Segment Start: Data
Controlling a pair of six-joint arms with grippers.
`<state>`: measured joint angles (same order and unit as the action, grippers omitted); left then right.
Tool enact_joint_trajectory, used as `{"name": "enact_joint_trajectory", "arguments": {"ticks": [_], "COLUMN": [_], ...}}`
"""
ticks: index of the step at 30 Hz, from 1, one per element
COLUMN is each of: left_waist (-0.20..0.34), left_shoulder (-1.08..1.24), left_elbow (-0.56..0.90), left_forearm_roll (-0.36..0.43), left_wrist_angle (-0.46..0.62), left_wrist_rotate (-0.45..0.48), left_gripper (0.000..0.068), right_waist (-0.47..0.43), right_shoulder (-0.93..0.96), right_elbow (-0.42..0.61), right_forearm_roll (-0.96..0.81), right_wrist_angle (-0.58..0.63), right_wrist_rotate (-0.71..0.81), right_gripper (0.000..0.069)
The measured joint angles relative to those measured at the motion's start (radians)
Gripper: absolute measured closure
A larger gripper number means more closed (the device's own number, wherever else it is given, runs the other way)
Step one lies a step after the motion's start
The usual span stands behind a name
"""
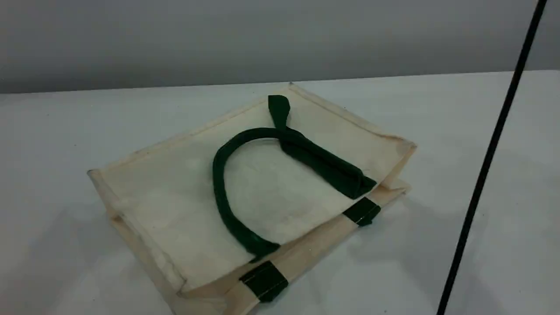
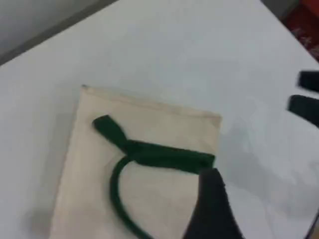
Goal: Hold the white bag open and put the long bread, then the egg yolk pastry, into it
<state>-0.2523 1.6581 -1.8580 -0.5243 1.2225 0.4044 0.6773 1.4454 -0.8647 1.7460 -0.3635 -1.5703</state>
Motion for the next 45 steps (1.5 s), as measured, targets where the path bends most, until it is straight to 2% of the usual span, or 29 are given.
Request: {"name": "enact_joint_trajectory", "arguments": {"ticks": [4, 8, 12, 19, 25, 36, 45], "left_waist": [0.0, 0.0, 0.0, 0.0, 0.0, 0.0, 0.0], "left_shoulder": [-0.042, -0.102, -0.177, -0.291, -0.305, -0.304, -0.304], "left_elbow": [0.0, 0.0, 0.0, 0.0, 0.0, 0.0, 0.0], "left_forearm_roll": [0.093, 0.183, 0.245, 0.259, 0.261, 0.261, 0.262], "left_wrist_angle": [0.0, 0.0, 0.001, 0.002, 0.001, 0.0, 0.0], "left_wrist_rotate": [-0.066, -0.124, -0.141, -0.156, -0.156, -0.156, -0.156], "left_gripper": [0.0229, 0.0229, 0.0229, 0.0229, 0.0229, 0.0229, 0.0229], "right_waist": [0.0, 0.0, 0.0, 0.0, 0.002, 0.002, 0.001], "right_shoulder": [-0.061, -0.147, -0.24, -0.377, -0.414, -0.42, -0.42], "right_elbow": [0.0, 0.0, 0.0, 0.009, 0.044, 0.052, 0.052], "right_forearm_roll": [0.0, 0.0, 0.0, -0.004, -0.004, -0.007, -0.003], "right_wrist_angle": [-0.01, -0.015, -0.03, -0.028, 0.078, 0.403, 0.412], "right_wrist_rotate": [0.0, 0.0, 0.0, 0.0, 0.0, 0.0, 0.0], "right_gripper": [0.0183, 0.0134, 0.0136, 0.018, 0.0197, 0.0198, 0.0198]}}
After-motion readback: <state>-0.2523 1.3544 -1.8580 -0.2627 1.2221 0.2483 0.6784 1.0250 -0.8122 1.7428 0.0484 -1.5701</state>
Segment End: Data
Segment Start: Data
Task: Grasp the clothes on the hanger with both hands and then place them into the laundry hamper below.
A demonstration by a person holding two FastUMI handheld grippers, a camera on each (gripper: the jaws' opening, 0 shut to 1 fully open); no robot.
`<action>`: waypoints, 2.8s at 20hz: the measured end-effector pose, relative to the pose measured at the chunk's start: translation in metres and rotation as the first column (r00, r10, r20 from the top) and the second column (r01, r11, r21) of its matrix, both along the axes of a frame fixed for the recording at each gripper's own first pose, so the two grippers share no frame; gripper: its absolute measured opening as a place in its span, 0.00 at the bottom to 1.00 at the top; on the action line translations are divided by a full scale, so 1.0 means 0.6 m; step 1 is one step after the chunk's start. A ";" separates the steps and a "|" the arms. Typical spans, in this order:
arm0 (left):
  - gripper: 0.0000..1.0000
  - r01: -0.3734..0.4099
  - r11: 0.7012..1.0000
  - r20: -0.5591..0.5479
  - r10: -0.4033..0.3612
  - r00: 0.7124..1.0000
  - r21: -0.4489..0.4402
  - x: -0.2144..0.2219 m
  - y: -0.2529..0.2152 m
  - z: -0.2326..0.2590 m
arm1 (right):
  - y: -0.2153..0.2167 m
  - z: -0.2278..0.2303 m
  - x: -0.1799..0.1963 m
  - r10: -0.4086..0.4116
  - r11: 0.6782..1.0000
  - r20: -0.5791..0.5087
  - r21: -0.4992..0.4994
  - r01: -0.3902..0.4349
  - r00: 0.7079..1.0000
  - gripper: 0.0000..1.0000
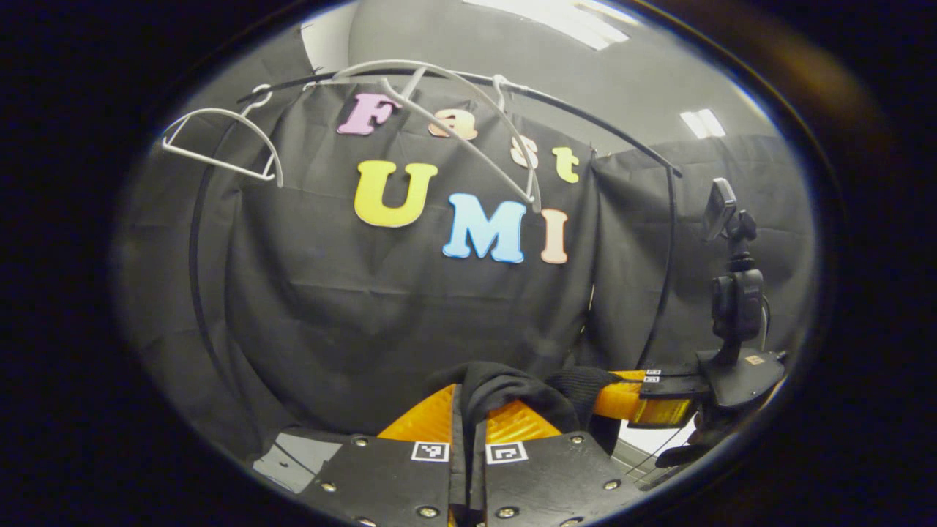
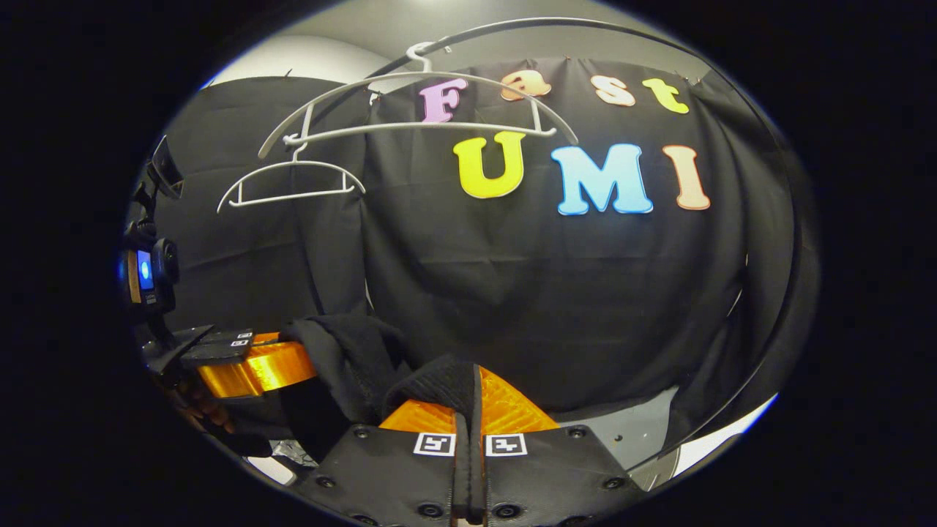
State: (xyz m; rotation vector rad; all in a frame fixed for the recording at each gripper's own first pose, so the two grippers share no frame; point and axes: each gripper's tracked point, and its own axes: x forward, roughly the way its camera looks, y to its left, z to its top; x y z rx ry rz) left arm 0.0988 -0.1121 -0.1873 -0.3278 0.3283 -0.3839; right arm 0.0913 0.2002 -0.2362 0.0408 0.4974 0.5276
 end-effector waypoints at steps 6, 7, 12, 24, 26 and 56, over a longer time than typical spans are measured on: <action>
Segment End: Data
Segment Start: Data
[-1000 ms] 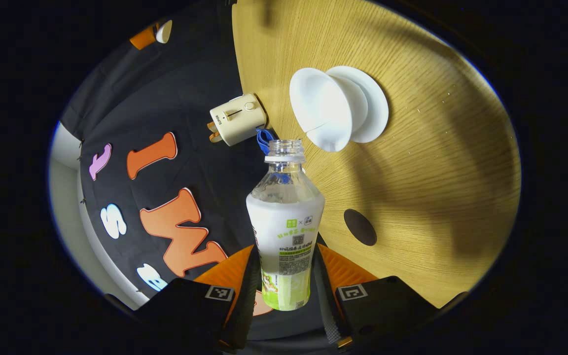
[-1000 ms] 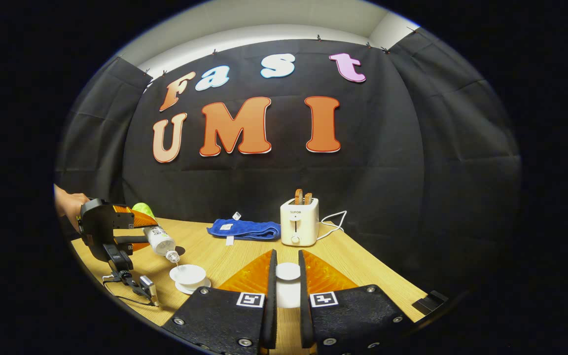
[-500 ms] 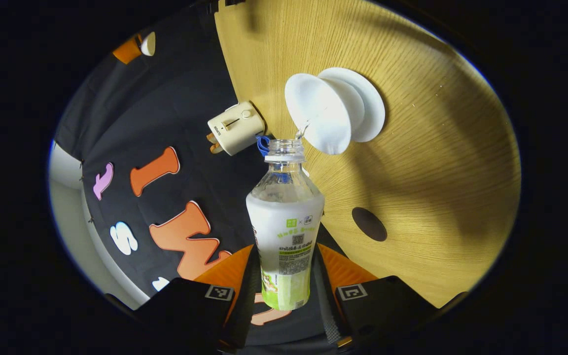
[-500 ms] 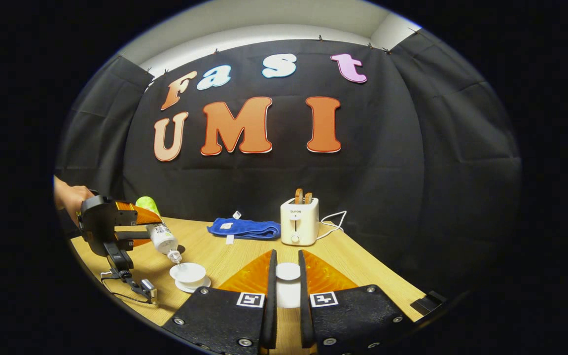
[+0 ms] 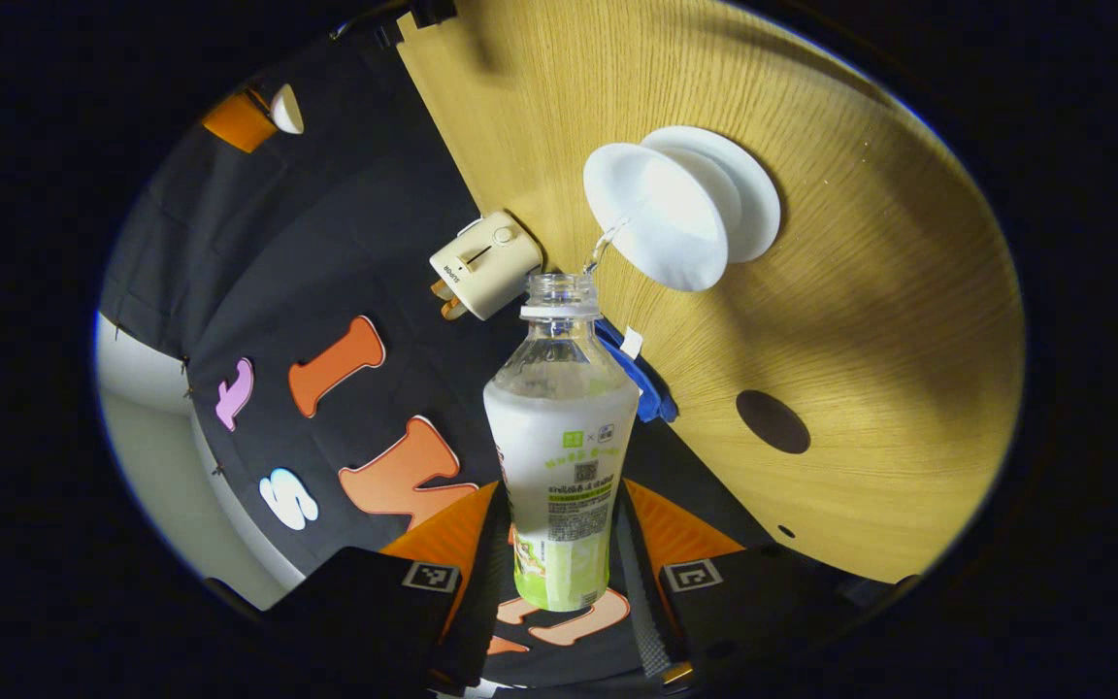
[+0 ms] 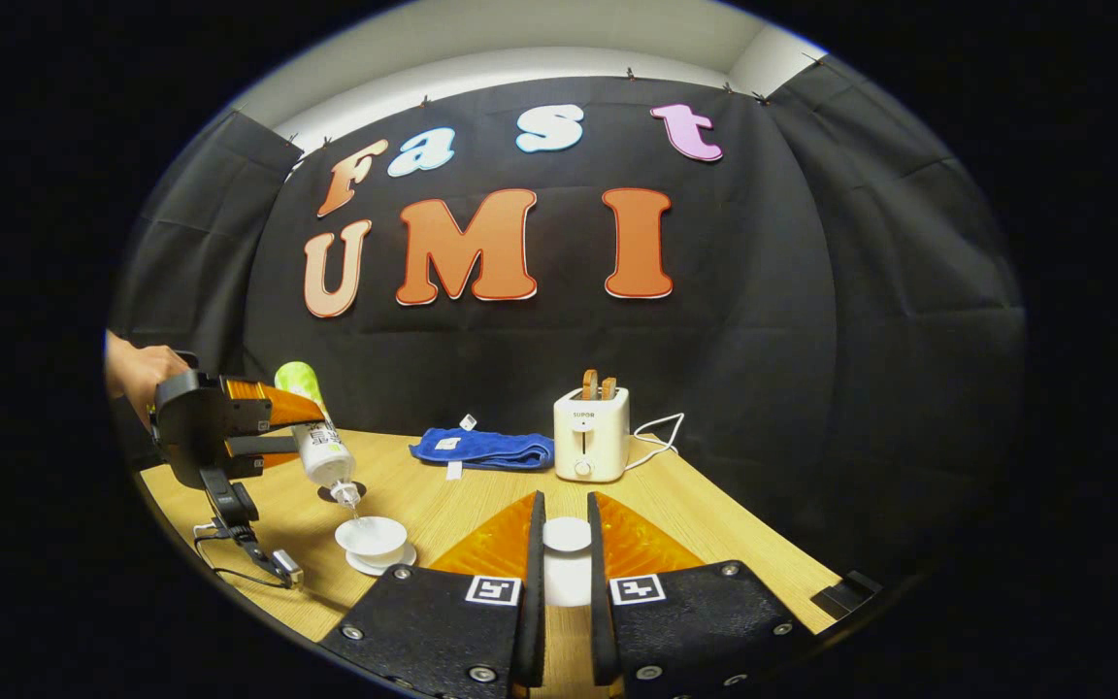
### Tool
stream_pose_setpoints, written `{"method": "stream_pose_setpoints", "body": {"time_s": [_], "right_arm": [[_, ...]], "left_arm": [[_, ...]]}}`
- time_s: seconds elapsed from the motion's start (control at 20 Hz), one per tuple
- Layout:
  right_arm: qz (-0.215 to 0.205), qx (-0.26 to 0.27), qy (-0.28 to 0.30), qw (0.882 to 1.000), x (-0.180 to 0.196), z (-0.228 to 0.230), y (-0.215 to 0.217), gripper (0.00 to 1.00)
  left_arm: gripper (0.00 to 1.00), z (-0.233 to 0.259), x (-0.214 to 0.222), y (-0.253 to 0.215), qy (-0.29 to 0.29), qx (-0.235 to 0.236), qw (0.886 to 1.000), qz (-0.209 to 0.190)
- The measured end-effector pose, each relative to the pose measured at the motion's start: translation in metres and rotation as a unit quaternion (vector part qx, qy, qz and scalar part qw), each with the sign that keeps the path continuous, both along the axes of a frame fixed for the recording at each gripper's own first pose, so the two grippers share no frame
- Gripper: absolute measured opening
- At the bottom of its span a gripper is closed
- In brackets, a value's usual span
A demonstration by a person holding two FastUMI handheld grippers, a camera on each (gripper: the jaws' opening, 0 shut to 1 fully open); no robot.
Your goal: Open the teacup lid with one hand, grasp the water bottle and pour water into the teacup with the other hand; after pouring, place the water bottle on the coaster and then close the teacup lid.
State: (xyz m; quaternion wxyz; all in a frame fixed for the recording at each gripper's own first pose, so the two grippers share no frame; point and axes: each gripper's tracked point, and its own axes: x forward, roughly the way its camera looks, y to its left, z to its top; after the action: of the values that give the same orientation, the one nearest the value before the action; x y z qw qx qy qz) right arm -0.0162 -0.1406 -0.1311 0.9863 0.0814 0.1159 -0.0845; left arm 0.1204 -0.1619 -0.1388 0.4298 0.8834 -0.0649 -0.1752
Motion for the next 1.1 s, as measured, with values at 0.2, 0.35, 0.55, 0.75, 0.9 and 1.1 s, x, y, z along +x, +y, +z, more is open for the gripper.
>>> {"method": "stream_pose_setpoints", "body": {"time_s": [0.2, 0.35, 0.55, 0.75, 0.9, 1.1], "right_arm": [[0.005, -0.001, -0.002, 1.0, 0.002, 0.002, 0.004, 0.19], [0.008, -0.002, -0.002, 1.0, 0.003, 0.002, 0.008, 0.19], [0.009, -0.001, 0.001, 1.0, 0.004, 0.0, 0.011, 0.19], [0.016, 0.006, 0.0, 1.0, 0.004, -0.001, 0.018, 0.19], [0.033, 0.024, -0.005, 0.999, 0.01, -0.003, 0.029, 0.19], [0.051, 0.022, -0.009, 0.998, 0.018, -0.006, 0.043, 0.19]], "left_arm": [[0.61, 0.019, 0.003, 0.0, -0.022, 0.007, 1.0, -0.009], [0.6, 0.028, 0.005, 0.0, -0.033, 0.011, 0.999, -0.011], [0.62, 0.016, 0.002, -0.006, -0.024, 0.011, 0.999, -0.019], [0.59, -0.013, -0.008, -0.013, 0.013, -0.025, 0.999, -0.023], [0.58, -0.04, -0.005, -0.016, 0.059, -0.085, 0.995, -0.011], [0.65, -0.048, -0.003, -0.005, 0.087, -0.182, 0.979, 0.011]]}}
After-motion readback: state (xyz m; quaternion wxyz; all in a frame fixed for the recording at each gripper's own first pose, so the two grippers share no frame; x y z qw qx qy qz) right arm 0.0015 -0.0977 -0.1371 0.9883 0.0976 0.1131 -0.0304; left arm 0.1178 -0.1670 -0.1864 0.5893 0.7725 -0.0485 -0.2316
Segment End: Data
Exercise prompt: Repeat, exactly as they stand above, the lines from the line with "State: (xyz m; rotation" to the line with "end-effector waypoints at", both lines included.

Solution for this task:
State: (xyz m; rotation vector rad; all in a frame fixed for the recording at each gripper's own first pose, so the two grippers share no frame; point and axes: each gripper's tracked point, and its own axes: x forward, roughly the way its camera looks, y to its left, z to its top; x y z rx ry rz) left arm 0.0988 -0.1121 -0.1873 -0.3278 0.3283 -0.3839; right arm 0.0913 0.2002 -0.2362 0.0408 0.4974 0.5276
 end-effector waypoints at steps 6, 7, 12, 24, 26 and 56, over a longer time than typical spans are measured on: <action>

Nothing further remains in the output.